DEV Community

Next.js 14 Booking App with Live Data Scraping using Scraping Browser

Kishan Sheth on February 22, 2024

Table of Contents Introduction Tech Stack Features Setting Up the Next.js Application Installing Required Packages Setting Up Redis Con...

Read full post

Patryk Maron • Feb 22 '24

I find that using Puppeteer or any headless browser for scraping in most cases is such an overkill. It's good for automated end to end testing, but for scraping data there are simpler and much more performant approaches.

In your case, you're grabbing data from Kayak. After a quick inspection in the network tab and playing around with the website, they return us all the data we need in the initial document HTML and we can use their routing as an API:

https://www.kayak.co.uk/flights/LON-NYC/2024-03-23/2024-03-30?sort=bestflight_a

The above url gives us back flights between London and New York, between the two dates specified. We can also sort the data the way we want it.

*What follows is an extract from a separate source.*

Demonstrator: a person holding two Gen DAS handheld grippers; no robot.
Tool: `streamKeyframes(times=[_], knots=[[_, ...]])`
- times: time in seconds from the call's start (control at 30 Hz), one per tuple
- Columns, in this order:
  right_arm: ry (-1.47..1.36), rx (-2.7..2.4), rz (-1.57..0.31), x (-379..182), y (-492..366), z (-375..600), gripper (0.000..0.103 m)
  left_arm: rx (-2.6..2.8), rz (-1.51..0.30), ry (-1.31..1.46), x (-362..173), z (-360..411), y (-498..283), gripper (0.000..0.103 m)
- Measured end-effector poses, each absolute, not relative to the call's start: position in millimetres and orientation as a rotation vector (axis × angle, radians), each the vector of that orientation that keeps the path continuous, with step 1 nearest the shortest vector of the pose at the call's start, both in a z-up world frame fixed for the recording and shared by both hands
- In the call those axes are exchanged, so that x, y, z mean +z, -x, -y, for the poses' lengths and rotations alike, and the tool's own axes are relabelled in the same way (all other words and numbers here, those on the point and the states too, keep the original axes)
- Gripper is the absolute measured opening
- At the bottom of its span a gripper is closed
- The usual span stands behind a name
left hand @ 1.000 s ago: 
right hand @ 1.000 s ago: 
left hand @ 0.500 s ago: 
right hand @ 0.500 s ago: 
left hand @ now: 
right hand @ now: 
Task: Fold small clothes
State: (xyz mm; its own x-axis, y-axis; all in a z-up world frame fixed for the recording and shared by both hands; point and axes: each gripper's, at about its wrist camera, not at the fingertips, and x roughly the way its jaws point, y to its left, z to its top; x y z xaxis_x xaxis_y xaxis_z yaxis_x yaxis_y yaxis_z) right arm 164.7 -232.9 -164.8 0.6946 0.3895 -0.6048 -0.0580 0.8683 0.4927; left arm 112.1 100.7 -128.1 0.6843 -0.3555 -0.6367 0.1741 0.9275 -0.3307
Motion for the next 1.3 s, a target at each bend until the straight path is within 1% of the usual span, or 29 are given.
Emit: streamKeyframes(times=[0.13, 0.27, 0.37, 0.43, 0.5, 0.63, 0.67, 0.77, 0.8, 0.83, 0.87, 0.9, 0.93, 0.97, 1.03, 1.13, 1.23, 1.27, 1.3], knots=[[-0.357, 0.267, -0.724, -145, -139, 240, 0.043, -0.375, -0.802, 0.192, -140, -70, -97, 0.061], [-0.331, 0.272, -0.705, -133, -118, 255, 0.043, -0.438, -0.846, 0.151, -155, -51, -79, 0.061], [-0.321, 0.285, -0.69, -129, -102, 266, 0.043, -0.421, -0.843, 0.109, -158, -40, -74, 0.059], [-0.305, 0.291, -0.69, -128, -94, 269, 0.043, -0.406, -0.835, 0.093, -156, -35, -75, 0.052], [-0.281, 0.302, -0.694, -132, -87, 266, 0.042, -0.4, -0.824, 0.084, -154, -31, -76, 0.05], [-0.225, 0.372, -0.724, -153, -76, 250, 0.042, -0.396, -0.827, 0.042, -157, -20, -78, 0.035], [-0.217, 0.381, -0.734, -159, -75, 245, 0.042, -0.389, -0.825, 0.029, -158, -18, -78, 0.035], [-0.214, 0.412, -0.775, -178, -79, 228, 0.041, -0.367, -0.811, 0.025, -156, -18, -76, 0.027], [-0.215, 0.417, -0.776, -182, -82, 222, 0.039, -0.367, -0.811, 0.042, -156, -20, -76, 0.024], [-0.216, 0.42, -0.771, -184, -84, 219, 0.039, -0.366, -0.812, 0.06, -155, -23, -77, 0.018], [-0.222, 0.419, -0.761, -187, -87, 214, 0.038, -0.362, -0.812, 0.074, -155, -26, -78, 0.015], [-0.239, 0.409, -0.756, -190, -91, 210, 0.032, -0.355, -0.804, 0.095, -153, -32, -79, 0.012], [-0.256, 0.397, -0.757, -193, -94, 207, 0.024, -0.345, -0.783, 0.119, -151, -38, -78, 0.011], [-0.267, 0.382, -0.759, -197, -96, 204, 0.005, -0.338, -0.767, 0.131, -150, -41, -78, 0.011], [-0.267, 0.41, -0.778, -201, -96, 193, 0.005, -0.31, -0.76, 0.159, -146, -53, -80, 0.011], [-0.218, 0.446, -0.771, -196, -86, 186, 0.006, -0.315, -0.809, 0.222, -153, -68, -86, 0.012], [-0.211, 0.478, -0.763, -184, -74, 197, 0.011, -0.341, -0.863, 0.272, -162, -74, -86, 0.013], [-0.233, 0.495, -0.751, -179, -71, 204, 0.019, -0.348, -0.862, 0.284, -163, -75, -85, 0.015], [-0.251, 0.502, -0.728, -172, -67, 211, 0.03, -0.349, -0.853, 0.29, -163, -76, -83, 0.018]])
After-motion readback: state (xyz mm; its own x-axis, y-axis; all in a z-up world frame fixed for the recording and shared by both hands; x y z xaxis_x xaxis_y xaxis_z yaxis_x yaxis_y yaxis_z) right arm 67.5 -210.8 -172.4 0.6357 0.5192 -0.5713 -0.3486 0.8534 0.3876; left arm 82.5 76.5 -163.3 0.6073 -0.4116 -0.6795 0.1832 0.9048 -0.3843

Now, a simple fetch method to get the initial HTML is sufficient, this way we avoid all other data that comes through after initial page load (analytics, client side fetches, css and js scripts etc.)

That initial document HTML has javascript code baked into it, with all the data hydrated in json format which we can extract easily using any html parsing library.

Pawel Kadluczka • Feb 23 '24

This doesn't always work. For instance, you cannot do this with Craigslist gallery as Craigslist builds the DOM dynamically. In my project, I ended up using Puppeteer.

Patryk Maron • Mar 6 '24

Do you mean the carousel on the craiglist page?

The swiper element looks like some Jquery thing that dynamically adds images.

All the data for the images URLs are baked in the initial HTML:

In any case, if the above wasn't a thing, then you would listen to xhr calls on network tab to see where the images are coming from server side to try "hack" around it.

in 90% of cases puppeeter is a overkill, there comes 10% of times where it isnt

Pawel Kadluczka • Mar 6 '24

I was talking about the gallery, which is a list of posts for a given category. Fetching used to return just this:

<noscript id="no-js"><div>
<p>We've detected that JavaScript is not enabled in your browser.</p>
<p>You must enable JavaScript to use craigslist.</p>
</div></noscript>
<div id="unsupported-browser">
<p>We've detected you are using a browser that is missing critical features.</p>
<p>Please visit craigslist from a modern browser.</p>
</div>

(details: github.com/juliomalegria/python-cr...)

Looks like this has changed in the past few months, and I am now able to get the list of posts just with curl, so as you say using Puppeteer for this is overkill (and it is slow). But a few months ago my curl request would only return the HTML above.

Patryk Maron • Mar 6 '24

When you use curl, no Javascript is involved, and then it does not send the API request you are looking for.

Doing a fetch request with like Node.js, you can set your Agent Header or play around with Postman or similar and you will avoid no-js response

Pawel Kadluczka • Mar 7 '24

HTML shown in the browser via View Page Source was the same. I found scripts that downloaded a bunch of cryptic JSON files and used them to build the DOM.

Vincent • Sep 15 '24

actually if you play with meta search sites like kayak,expedia,etc for a long time, you'd probably find their webapp very tricky with such hacks. you'd either be blocked by cloudflare or ratelimited frequently. i am not saying using playwright would workaround completely but it does go through at a higher ratio.

Anyway, I found author's solution kind of great for a homelab showcase, though definitely needs lots of polishing for serious usage. Am I understanding right, Kishan?

Patryk Maron • Feb 22 '24

Bonus to the above, I would remove zustand, and not store the data client side like that, then the component that display flights doesn't need to an client side component. We can achieve getting all the data with server components and make the app stateless that's reliant on the backend to get the data.